● YOUR OBJECTIVE
Every record gets copied exactly, and no picture goes with it.

[Data extracted from a collection]

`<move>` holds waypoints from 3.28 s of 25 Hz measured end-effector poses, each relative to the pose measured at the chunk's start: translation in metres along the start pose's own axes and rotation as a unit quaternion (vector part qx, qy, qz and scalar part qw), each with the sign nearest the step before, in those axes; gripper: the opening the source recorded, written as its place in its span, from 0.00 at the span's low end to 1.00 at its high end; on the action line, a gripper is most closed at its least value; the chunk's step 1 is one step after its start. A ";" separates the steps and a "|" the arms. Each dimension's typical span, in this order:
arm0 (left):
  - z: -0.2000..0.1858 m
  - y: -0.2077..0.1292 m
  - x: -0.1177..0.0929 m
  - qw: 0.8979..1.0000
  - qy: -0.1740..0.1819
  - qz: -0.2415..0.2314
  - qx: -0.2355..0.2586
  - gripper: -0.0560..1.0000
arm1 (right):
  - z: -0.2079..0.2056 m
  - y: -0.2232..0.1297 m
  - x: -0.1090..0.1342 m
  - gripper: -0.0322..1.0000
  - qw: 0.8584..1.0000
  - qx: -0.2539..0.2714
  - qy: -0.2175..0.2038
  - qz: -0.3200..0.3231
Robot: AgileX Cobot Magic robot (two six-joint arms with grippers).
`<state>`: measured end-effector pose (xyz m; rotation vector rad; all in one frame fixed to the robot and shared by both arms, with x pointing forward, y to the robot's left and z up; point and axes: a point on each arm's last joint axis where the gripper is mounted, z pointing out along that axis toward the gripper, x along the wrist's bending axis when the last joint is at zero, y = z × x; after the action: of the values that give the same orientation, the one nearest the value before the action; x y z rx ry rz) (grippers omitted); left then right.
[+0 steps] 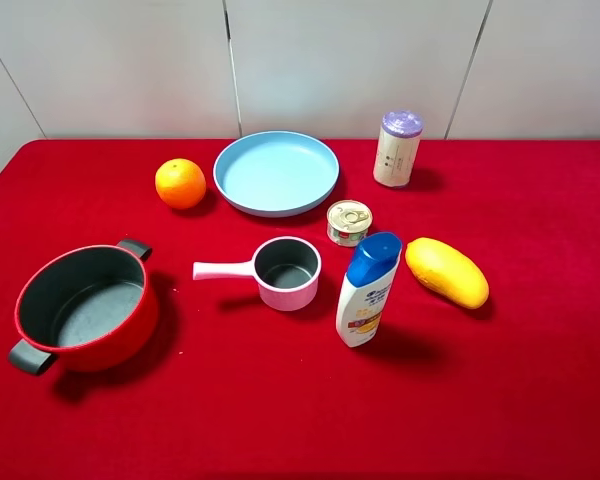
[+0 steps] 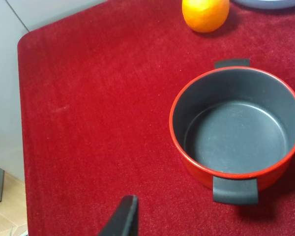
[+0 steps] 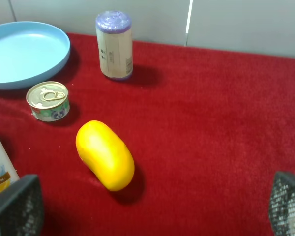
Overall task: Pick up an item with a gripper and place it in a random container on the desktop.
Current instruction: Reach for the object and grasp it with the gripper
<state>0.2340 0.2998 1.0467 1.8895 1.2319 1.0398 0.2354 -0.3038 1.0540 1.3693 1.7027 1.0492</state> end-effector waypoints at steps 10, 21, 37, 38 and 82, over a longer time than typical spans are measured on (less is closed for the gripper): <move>0.000 0.000 0.000 1.000 0.000 0.000 0.000 0.98 | 0.000 0.000 0.000 0.70 1.000 0.002 0.000 0.000; 0.000 0.000 0.000 1.000 0.000 0.000 0.000 0.98 | 0.035 0.013 0.002 0.70 0.993 0.119 0.004 -0.004; 0.000 0.000 0.000 1.000 0.000 0.000 0.000 0.98 | 0.076 0.027 0.004 0.70 0.970 0.243 0.008 -0.009; 0.000 0.000 0.000 1.000 0.000 0.000 0.000 0.98 | 0.079 0.028 0.004 0.70 0.968 0.249 0.009 -0.015; 0.000 0.000 0.000 1.000 0.000 0.000 0.000 0.98 | 0.252 0.079 0.008 0.70 0.878 0.397 0.094 -0.252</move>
<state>0.2341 0.2998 1.0467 1.8894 1.2318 1.0400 0.4913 -0.2462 1.0181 1.1568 2.6148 0.1607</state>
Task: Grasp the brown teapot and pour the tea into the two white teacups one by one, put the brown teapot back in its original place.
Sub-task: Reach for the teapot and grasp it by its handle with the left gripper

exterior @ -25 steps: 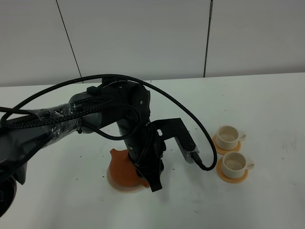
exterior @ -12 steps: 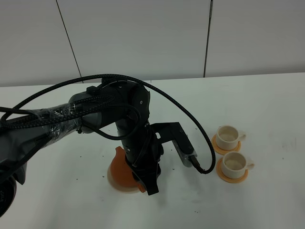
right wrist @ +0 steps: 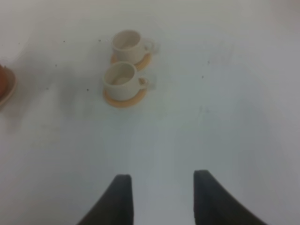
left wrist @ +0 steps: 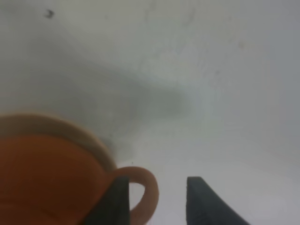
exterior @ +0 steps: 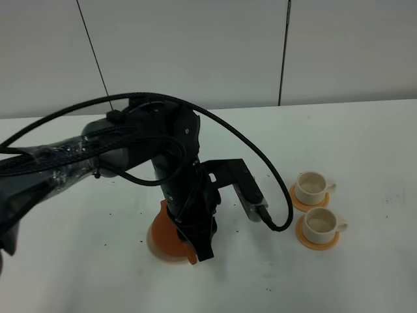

● COMPLETED TASK
`<move>` holds waypoints from 3.28 s of 25 Hz measured end-effector poses, each relative to the pose measured at the chunk's start: translation in metres along the start pose's own axes and rotation as a unit quaternion (vector part qx, qy, qz and scalar part qw), each with the sign nearest the step before, in those axes; gripper: the opening the source recorded, written as its place in its span, from 0.00 at the span's low end to 1.00 at its high end; on the action line, a gripper is most closed at its least value; the chunk's step 1 is one step after its start. A ";" separates the steps and a "|" the arms. Each dimension's typical span, in this order:
arm0 (left):
  - z: -0.2000..0.1858 m
  - y: -0.2077..0.1292 m
  - x: -0.1177..0.0929 m
  - qw: 0.8979..1.0000
  - qy: -0.1740..0.1819
  - qz: -0.2415..0.2314
  - qx: -0.2355..0.2586
  - gripper: -0.0560..1.0000
arm1 (right):
  - z: -0.2079..0.2056 m
  - y: -0.2232..0.1297 m
  - x: -0.1090..0.1342 m
  - gripper: -0.0322..1.0000
  - qw: 0.8584..1.0000
  - qx: -0.2539..0.2714
  - qy: -0.2175..0.2038
  - qz: -0.3200..0.3231
Robot: AgileX Cobot Magic robot (two six-joint arms with grippers).
`<state>`: measured end-effector pose (xyz m; rotation vector rad; all in one frame fixed to the robot and shared by both arms, with x pointing forward, y to the robot's left and z up; point and axes: a point on each arm's last joint axis where the gripper is mounted, z pointing out along that axis toward the gripper, x along the wrist's bending axis when the last joint is at zero, y = z × x; after the action: of the values that give the same orientation, the one nearest the value before the action; x y z rx ry rz) (grippers omitted); left then right.
[+0 steps] 
[+0 steps] 
[+0 steps] 
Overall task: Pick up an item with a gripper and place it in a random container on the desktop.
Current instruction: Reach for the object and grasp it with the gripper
<state>0.2340 0.2998 1.0467 1.8895 1.2319 1.0398 0.2354 -0.3038 1.0540 1.3693 1.7027 1.0492</state> end-effector waypoints at steps 10, 21, 37, 38 and 82, over a longer time than typical spans are measured on (less is closed for the gripper): <move>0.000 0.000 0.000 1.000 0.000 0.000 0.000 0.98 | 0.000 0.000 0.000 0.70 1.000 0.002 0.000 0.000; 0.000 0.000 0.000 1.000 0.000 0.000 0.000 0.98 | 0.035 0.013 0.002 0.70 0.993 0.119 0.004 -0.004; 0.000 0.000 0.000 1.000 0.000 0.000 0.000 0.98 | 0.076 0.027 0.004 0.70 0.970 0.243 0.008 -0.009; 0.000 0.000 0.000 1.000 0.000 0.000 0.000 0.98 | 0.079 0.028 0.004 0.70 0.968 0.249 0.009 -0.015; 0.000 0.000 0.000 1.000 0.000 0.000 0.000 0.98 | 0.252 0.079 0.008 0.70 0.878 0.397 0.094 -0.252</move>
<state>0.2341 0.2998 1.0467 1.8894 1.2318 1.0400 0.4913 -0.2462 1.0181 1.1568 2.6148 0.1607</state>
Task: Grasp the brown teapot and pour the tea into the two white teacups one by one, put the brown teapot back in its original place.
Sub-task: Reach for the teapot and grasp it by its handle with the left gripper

exterior @ -25 steps: 
exterior @ -12 steps: 
right wrist @ +0 steps: 
left wrist @ +0 steps: 
exterior @ +0 steps: 

Nothing further remains in this exercise.